→ WHAT YOU SHOULD DO
Please filter the data below down to the lines holding the string "toward".

-- DATA FOR REVIEW follows --

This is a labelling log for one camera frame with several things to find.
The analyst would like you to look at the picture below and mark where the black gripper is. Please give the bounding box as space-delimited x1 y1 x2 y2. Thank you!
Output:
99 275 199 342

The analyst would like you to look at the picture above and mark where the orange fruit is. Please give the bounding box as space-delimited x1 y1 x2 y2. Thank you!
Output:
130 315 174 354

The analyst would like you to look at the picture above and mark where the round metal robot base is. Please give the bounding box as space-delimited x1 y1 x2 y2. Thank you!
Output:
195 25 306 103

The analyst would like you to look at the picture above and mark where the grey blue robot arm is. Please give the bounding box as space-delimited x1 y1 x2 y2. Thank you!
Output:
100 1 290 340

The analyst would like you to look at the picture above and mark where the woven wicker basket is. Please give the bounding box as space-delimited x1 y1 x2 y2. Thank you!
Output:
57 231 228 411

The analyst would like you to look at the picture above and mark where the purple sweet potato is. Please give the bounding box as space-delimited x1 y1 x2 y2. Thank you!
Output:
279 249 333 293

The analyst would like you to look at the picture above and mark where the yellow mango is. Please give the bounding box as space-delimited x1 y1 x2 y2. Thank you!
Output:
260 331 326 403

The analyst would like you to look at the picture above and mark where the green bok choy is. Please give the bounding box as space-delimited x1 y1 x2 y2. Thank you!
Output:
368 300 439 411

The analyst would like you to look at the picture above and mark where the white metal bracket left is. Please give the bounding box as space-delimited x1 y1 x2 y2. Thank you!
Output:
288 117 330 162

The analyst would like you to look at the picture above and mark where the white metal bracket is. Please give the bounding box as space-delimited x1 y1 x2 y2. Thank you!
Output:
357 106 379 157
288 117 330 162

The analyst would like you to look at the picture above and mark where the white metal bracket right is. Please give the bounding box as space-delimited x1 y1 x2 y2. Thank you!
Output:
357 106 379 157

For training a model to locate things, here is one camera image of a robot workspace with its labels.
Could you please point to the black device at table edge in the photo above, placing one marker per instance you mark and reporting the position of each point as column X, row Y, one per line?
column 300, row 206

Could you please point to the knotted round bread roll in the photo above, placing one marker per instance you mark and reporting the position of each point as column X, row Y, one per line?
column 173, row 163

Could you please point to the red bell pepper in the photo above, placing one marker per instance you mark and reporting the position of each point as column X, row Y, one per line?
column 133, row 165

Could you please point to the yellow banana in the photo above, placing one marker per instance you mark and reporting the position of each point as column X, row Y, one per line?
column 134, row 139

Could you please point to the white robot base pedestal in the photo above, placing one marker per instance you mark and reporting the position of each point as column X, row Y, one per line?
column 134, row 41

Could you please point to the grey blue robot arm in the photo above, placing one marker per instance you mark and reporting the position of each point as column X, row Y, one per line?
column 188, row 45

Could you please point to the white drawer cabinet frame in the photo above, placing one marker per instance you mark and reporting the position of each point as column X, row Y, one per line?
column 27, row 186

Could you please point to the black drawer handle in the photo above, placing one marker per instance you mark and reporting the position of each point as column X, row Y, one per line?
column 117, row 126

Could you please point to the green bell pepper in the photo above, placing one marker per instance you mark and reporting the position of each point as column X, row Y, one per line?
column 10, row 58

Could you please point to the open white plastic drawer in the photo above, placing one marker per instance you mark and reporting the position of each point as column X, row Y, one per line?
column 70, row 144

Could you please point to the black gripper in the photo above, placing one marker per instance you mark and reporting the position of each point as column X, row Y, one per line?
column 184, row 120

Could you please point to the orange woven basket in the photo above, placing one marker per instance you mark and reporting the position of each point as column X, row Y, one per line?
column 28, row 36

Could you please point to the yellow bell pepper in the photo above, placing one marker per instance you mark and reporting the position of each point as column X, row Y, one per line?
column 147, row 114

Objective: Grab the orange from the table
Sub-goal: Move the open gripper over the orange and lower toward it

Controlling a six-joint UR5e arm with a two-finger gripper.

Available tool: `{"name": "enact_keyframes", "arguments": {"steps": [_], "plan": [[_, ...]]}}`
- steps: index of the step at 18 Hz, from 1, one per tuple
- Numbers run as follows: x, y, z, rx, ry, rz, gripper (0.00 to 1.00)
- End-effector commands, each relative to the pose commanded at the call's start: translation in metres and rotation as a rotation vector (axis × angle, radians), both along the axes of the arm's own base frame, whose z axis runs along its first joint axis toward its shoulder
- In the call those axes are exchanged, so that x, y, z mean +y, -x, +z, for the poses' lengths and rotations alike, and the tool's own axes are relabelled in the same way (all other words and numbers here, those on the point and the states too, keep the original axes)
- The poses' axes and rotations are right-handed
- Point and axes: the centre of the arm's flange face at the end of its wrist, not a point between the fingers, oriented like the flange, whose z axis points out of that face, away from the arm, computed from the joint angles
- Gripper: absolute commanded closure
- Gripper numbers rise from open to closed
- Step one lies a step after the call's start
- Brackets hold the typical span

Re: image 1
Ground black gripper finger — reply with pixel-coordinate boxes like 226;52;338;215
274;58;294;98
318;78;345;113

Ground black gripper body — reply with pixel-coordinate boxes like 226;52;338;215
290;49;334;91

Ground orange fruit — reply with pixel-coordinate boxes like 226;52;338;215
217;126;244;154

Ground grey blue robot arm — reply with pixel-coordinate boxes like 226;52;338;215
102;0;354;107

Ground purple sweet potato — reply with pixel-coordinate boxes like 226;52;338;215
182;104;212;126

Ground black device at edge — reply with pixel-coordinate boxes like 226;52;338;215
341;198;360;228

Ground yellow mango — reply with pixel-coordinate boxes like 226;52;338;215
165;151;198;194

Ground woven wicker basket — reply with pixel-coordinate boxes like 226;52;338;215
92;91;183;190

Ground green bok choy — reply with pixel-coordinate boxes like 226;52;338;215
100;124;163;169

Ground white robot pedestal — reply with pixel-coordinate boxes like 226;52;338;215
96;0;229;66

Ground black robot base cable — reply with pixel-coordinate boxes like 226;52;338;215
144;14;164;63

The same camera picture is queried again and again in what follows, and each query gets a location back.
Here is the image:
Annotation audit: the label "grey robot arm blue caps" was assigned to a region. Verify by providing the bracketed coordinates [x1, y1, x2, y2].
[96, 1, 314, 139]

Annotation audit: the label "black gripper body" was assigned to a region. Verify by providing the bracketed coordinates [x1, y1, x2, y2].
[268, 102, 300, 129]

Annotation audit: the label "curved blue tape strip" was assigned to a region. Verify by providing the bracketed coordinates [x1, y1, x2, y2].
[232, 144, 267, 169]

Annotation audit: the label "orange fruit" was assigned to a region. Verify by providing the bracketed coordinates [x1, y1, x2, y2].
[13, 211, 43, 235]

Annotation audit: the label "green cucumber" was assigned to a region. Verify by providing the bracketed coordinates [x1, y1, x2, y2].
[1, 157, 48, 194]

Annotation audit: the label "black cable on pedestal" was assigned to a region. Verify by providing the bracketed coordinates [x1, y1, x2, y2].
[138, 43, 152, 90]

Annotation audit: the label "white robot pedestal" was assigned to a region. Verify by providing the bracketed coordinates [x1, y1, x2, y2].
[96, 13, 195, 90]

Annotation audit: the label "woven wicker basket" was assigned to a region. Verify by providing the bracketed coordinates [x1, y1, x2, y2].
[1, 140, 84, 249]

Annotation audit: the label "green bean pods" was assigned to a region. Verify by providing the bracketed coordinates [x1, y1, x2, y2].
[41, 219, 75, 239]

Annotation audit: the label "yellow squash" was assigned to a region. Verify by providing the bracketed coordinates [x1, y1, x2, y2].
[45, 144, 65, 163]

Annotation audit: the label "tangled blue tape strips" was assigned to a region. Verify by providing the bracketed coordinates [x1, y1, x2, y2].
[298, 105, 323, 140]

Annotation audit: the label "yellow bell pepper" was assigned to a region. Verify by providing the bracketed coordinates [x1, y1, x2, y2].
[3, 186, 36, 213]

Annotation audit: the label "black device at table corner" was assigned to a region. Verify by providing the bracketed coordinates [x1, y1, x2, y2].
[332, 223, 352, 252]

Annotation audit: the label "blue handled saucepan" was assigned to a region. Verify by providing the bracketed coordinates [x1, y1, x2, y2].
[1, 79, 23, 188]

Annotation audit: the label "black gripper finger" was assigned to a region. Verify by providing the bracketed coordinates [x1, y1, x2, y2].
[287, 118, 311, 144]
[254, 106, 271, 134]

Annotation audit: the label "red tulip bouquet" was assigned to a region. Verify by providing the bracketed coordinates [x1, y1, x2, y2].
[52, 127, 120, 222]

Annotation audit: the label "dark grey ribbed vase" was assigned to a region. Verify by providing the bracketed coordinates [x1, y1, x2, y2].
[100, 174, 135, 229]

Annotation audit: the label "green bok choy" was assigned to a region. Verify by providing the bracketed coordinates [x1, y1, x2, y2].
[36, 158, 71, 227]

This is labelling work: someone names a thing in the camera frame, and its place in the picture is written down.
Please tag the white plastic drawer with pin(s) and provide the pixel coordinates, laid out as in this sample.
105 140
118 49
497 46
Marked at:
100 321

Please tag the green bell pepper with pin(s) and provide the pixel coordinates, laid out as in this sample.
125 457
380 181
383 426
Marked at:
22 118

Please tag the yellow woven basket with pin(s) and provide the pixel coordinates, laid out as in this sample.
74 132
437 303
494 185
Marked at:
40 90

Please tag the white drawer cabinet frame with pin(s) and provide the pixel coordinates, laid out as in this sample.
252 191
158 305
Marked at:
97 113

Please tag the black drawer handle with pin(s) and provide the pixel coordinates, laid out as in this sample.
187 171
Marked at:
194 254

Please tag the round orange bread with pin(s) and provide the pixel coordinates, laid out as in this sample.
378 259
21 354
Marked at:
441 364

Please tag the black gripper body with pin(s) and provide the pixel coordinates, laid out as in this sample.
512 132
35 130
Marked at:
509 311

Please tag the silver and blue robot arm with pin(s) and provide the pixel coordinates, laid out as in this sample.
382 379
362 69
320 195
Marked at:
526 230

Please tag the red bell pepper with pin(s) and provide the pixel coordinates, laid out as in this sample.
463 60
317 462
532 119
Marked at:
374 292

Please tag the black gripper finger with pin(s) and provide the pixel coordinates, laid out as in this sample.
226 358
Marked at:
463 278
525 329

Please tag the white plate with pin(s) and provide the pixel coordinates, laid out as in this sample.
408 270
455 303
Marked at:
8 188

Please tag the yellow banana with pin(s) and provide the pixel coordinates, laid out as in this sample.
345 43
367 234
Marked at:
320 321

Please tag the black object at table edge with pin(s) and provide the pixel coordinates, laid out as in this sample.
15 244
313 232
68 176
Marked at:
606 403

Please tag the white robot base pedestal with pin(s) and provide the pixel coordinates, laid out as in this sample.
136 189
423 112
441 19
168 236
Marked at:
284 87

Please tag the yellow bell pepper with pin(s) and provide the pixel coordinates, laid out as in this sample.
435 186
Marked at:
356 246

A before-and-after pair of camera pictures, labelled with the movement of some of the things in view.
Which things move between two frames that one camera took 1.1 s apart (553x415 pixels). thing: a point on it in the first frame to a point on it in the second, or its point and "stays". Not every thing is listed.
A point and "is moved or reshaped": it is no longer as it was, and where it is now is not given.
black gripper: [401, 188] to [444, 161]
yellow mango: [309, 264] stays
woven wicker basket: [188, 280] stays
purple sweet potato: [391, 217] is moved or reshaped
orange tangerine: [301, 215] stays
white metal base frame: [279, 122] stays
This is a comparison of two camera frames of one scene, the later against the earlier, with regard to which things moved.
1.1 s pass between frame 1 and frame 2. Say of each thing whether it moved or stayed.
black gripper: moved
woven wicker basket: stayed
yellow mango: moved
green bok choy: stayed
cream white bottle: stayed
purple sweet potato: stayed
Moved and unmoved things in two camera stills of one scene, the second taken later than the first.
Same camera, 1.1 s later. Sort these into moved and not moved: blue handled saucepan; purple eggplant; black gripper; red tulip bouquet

-- DATA FOR REVIEW concluded --

→ YOUR RESPONSE
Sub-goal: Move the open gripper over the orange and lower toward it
- End-effector commands, each relative to the pose commanded at the call's start: translation in metres and rotation as a rotation vector (axis × angle, radians), both along the axes of the arm's own base frame, whose z axis runs along its first joint axis toward its shoulder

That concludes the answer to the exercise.